Приглашение мафиозного «дона» передали Джулиано устно, за столиком итальянского ресторана. Они здесь шумно праздновали день рождения одного из друзей, и тогда-то один из них попросил разрешения, чтобы к ним на минуту подсел его хороший знакомый, – «только что из Италии», – тот хотел познакомиться с Джулиано.
Знакомый оказался по южному загорелый, веселый, и говорил он с сильным сицилийским акцентом. После нескольких пустых фраз он приблизил свои губы к уху Джулиано и негромко сказал:
– Вам передает привет из Италии один очень уважаемый человек.
– Кто же? – Джулиано откинулся на спинку стула из-за неприятно близкого чужого дыхания.
– Он приглашает вас посетить его на своей вилле во Флоренции в любое удобное для вас время.
– Кто это? – повторил с улыбкой Джулиано.
– Почтенный дон Спинноти, – сицилиец сказал это, приблизив снова губы к уху Джулиано, опять обдав его горячим дыханием.

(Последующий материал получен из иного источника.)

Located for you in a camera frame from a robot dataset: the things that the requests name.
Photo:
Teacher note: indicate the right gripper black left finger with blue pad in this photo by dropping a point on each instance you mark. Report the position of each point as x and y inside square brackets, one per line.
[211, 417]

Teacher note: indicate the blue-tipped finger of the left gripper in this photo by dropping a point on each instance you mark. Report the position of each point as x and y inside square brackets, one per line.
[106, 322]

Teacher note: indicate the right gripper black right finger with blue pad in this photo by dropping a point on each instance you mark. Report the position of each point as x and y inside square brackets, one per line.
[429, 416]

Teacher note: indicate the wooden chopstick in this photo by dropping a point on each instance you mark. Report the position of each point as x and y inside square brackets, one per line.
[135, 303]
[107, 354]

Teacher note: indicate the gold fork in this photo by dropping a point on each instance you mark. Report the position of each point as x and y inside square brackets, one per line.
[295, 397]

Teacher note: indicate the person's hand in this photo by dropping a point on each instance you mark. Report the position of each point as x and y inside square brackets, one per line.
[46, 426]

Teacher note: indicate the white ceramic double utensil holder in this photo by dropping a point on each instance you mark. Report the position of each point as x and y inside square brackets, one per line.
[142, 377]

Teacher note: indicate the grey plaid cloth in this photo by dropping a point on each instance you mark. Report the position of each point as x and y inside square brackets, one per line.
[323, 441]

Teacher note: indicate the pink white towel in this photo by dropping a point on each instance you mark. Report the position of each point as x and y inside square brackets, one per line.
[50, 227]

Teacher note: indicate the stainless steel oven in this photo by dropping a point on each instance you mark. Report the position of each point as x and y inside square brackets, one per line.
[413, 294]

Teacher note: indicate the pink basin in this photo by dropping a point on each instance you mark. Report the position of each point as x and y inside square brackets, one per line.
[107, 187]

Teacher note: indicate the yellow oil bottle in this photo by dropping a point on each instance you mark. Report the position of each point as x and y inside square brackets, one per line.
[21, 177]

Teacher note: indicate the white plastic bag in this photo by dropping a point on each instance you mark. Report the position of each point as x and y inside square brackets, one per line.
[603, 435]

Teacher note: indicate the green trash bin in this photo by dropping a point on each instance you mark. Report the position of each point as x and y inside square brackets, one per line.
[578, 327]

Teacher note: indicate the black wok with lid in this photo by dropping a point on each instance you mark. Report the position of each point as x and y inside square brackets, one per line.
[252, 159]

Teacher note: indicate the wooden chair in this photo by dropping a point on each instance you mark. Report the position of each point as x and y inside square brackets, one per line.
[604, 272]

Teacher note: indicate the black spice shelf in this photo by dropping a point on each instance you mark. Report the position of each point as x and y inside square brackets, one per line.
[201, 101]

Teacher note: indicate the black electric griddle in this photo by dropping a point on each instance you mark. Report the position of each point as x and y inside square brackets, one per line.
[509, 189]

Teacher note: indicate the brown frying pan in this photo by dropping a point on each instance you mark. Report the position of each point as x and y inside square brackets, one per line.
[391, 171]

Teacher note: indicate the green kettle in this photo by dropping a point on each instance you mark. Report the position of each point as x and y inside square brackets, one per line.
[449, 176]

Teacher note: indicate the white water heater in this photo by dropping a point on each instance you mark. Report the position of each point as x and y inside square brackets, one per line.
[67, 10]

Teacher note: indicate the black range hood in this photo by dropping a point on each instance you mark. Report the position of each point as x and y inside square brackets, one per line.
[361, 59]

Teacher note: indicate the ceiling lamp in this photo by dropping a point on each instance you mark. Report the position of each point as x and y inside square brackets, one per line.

– Что ему от меня надо? – спросил Джулиано, не понимая еще значения слов сицилийца.
– Ему от вас ничего. Но для вас это большая честь.
– Кто он?
– Вы не понимаете?
– Начал догадываться… Зачем я ему нужен?
– Как я могу это знать! Я маленький человек, он – большой.
– Как же я могу принять его приглашение, не зная, в чем, собственно, дело?
– Ну, я думаю, вы приходитесь ему каким-то родственником, или что-то в этом роде. А он человек добрый и сентиментальный.
– Родственник? Дон мафии? Никогда этого не слыхал. У него мало других родственников?
– Не надо так говорить о нем, – сицилиец сбросил со своего лица улыбку, и без нее он стал неприятен. – Это очень уважаемый в Италии человек. Вы, наверное, давно не были на своей родине, или все о ней забыли.